* [Assignment]:
Line by line, retype the material with nothing left out.

=== Information shown ===

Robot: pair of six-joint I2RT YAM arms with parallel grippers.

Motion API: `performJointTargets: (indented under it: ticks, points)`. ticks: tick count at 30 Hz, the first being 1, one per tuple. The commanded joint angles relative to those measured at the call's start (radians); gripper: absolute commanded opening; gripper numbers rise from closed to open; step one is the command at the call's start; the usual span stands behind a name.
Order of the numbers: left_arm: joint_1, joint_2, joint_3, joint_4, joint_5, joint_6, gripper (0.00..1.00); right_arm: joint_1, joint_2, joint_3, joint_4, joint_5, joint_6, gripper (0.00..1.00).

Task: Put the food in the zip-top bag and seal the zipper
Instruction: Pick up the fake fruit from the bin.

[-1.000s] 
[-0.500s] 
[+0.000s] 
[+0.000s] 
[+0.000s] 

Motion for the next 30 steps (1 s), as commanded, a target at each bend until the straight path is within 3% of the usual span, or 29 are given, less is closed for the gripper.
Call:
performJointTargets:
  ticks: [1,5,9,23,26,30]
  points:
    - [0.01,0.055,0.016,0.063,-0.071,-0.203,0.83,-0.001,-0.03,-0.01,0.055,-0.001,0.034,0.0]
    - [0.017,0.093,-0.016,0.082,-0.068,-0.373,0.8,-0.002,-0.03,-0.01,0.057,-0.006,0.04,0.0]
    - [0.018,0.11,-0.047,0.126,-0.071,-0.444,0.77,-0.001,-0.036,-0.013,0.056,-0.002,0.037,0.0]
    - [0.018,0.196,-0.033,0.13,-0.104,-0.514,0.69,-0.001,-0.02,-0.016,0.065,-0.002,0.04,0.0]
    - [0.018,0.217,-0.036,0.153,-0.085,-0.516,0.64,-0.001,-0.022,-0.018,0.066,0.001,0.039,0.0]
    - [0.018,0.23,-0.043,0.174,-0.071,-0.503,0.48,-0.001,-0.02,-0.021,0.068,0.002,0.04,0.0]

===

* [Written answer]:
Robot: pair of six-joint I2RT YAM arms with parallel grippers.

Motion API: `performJointTargets: (indented under it: ticks, points)`. ticks: tick count at 30 Hz, the first being 1, one per tuple. The commanded joint angles relative to those measured at the call's start (radians); gripper: absolute commanded opening; gripper numbers rise from closed to open; step one is the command at the call's start; the usual span stands behind a name.
Order of the numbers: left_arm: joint_1, joint_2, joint_3, joint_4, joint_5, joint_6, gripper (0.00..1.00); right_arm: joint_1, joint_2, joint_3, joint_4, joint_5, joint_6, gripper (0.00..1.00).

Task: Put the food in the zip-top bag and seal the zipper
Instruction: Pick up the fake fruit from the bin.

[-1.000s] 
[-0.500s] 
[+0.000s] 
[+0.000s] 
[+0.000s] 

Motion for the next 30 steps (1 s), as commanded, a target at each bend until the straight path is within 3% of the usual span, or 29 are given, less is closed for the gripper.
Call:
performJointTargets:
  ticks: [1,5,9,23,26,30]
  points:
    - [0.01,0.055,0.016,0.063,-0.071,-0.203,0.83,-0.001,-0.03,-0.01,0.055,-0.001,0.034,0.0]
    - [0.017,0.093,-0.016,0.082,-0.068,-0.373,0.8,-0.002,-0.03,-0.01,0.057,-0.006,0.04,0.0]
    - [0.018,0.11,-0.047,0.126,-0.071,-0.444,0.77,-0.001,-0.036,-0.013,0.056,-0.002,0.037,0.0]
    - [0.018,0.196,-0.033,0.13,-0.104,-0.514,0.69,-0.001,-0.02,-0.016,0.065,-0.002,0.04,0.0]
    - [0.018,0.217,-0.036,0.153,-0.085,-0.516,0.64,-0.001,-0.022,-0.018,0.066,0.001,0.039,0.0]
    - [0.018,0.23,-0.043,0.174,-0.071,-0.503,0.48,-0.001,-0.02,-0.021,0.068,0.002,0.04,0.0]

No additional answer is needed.